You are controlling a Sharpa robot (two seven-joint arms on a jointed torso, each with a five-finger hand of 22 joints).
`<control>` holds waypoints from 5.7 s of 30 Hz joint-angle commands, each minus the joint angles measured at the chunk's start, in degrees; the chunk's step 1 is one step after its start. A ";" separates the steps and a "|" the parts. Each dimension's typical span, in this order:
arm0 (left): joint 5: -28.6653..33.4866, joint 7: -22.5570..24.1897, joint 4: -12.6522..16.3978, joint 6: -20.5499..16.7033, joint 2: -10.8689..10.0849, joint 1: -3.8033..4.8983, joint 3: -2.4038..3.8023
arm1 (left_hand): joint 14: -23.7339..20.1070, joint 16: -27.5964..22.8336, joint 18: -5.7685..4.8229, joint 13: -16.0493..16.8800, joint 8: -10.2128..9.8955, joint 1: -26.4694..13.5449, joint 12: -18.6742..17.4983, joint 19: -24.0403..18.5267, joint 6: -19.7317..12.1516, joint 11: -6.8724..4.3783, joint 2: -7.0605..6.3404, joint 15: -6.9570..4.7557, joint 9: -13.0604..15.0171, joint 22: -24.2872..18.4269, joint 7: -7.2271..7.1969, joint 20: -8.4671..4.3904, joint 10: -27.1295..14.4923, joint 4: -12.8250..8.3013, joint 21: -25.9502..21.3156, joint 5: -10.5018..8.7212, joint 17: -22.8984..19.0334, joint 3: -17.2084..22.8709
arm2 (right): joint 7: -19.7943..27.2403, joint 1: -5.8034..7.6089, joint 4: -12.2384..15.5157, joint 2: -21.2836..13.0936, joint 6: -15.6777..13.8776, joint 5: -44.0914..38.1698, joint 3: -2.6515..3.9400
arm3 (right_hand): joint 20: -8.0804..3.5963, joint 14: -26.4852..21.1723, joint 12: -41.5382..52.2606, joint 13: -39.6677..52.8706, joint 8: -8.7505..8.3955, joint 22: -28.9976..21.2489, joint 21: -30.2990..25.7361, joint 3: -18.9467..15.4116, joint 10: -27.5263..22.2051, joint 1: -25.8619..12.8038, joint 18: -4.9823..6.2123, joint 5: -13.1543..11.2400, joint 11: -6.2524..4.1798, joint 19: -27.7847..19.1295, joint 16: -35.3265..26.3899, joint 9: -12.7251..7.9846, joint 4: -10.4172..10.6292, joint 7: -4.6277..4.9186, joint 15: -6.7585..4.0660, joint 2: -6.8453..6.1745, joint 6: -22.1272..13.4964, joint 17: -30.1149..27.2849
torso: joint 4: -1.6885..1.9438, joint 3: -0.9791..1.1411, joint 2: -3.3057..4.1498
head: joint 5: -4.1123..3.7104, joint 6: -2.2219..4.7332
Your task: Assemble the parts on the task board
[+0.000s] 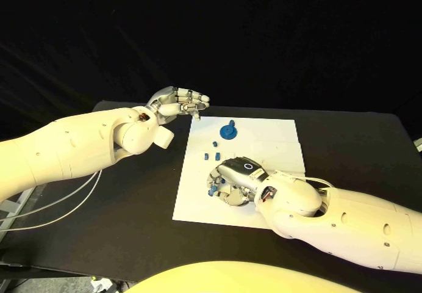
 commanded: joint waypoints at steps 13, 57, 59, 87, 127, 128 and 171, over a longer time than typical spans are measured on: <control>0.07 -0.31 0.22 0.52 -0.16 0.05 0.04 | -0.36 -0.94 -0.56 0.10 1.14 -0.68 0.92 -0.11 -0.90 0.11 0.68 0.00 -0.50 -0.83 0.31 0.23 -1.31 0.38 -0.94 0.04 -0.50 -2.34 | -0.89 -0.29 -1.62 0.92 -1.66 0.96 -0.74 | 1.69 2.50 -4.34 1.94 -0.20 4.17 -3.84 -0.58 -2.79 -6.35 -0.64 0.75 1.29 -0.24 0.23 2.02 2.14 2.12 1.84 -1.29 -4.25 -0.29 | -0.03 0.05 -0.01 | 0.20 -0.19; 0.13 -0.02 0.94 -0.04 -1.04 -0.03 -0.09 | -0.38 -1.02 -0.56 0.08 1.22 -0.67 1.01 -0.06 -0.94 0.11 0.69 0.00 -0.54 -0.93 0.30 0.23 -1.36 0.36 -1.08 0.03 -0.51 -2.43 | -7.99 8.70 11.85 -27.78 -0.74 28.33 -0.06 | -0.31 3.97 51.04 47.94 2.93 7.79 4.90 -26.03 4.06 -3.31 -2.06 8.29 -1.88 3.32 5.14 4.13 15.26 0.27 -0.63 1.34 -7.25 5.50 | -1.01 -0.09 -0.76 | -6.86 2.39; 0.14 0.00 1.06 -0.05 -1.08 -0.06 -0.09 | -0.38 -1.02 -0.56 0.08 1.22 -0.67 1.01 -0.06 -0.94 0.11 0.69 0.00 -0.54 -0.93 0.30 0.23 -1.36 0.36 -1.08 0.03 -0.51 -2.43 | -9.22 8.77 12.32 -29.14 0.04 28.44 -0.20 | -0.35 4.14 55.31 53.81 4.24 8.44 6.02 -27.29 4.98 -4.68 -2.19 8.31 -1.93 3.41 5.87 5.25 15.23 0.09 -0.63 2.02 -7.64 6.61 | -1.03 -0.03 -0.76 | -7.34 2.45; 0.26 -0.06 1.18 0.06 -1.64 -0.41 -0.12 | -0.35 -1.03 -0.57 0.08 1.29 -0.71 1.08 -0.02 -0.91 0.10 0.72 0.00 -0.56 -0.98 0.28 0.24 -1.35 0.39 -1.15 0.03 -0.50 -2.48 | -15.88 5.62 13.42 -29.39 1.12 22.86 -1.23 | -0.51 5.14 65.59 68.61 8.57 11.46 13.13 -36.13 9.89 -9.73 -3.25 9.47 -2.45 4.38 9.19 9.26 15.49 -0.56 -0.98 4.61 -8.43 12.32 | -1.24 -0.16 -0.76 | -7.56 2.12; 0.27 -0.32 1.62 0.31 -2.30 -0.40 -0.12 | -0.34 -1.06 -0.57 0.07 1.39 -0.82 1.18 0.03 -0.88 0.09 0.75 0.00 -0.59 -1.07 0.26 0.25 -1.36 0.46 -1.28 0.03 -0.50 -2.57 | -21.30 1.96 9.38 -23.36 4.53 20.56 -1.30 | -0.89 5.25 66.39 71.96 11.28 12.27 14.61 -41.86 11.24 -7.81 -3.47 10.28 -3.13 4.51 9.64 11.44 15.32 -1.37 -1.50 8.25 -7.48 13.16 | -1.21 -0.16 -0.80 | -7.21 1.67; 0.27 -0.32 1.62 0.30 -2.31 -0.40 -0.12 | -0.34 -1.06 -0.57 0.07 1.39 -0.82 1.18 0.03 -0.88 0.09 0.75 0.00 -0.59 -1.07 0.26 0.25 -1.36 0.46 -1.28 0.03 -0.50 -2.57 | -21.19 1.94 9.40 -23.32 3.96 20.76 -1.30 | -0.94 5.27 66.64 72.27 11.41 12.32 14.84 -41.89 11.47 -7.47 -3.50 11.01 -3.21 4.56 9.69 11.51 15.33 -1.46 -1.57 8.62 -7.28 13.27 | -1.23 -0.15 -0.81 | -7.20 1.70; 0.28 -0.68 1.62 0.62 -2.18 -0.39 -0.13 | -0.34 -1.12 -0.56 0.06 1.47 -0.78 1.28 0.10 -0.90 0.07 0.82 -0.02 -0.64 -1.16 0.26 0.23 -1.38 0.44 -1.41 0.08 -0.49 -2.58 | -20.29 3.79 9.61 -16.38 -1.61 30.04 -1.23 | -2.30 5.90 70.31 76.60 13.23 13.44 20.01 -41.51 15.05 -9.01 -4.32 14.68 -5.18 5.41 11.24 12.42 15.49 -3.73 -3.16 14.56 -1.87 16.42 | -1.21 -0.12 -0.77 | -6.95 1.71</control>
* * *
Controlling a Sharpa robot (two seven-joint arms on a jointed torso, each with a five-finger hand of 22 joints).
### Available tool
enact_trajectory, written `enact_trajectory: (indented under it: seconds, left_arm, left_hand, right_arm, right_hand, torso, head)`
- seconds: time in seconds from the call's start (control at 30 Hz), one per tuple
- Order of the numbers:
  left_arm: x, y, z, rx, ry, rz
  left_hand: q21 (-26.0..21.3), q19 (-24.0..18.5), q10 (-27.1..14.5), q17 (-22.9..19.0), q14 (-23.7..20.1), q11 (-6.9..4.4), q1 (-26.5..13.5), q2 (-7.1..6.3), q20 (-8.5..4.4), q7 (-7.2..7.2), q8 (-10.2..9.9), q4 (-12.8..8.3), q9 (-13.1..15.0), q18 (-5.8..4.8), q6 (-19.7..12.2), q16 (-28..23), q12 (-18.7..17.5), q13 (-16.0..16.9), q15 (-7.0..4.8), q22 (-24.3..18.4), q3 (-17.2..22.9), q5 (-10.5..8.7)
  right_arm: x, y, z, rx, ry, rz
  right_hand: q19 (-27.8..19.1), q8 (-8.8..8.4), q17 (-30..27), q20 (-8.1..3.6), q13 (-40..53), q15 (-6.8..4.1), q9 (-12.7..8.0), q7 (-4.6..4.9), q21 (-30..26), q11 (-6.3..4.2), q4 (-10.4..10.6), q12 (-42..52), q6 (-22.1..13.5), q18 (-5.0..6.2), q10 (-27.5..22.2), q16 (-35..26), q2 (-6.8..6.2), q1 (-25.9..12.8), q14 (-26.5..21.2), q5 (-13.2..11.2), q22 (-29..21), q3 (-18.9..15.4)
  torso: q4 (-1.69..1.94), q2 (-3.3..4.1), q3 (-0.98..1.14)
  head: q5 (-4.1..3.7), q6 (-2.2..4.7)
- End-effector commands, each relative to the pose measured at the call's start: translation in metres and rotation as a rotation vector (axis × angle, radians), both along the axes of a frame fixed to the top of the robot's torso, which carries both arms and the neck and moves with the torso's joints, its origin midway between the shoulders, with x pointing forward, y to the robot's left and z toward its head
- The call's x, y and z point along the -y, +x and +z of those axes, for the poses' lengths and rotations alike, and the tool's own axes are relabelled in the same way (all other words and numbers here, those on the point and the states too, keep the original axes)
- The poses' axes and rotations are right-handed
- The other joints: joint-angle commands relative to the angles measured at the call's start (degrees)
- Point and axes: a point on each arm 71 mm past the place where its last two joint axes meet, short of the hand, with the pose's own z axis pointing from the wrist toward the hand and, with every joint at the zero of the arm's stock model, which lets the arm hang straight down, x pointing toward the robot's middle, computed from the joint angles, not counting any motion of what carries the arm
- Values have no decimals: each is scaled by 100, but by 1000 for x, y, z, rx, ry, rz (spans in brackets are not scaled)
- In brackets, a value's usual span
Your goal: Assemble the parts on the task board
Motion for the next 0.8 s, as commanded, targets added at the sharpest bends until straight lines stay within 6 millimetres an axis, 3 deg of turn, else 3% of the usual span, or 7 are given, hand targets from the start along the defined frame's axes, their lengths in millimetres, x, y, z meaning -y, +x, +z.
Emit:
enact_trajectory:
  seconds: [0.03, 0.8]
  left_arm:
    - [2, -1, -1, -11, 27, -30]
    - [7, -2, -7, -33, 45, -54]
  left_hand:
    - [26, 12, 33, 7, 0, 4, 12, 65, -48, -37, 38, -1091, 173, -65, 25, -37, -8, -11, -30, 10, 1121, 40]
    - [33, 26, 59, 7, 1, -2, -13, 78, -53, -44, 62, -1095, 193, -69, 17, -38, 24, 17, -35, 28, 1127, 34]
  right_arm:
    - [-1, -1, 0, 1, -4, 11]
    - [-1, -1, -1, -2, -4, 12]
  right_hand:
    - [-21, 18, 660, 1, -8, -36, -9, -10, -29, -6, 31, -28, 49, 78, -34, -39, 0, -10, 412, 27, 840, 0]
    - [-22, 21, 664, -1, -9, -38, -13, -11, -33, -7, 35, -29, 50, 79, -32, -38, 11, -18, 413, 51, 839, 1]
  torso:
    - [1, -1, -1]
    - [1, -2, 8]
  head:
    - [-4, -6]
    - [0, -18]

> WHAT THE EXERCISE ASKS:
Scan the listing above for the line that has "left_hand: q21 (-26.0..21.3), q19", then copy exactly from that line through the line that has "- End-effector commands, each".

> ANSWER SECTION:
  left_hand: q21 (-26.0..21.3), q19 (-24.0..18.5), q10 (-27.1..14.5), q17 (-22.9..19.0), q14 (-23.7..20.1), q11 (-6.9..4.4), q1 (-26.5..13.5), q2 (-7.1..6.3), q20 (-8.5..4.4), q7 (-7.2..7.2), q8 (-10.2..9.9), q4 (-12.8..8.3), q9 (-13.1..15.0), q18 (-5.8..4.8), q6 (-19.7..12.2), q16 (-28..23), q12 (-18.7..17.5), q13 (-16.0..16.9), q15 (-7.0..4.8), q22 (-24.3..18.4), q3 (-17.2..22.9), q5 (-10.5..8.7)
  right_arm: x, y, z, rx, ry, rz
  right_hand: q19 (-27.8..19.1), q8 (-8.8..8.4), q17 (-30..27), q20 (-8.1..3.6), q13 (-40..53), q15 (-6.8..4.1), q9 (-12.7..8.0), q7 (-4.6..4.9), q21 (-30..26), q11 (-6.3..4.2), q4 (-10.4..10.6), q12 (-42..52), q6 (-22.1..13.5), q18 (-5.0..6.2), q10 (-27.5..22.2), q16 (-35..26), q2 (-6.8..6.2), q1 (-25.9..12.8), q14 (-26.5..21.2), q5 (-13.2..11.2), q22 (-29..21), q3 (-18.9..15.4)
  torso: q4 (-1.69..1.94), q2 (-3.3..4.1), q3 (-0.98..1.14)
  head: q5 (-4.1..3.7), q6 (-2.2..4.7)
- End-effector commands, each relative to the pose measured at the call's start: translation in metres and rotation as a rotation vector (axis × angle, radians), both along the axes of a frame fixed to the top of the robot's torso, which carries both arms and the neck and moves with the torso's joints, its origin midway between the shoulders, with x pointing forward, y to the robot's left and z toward its head

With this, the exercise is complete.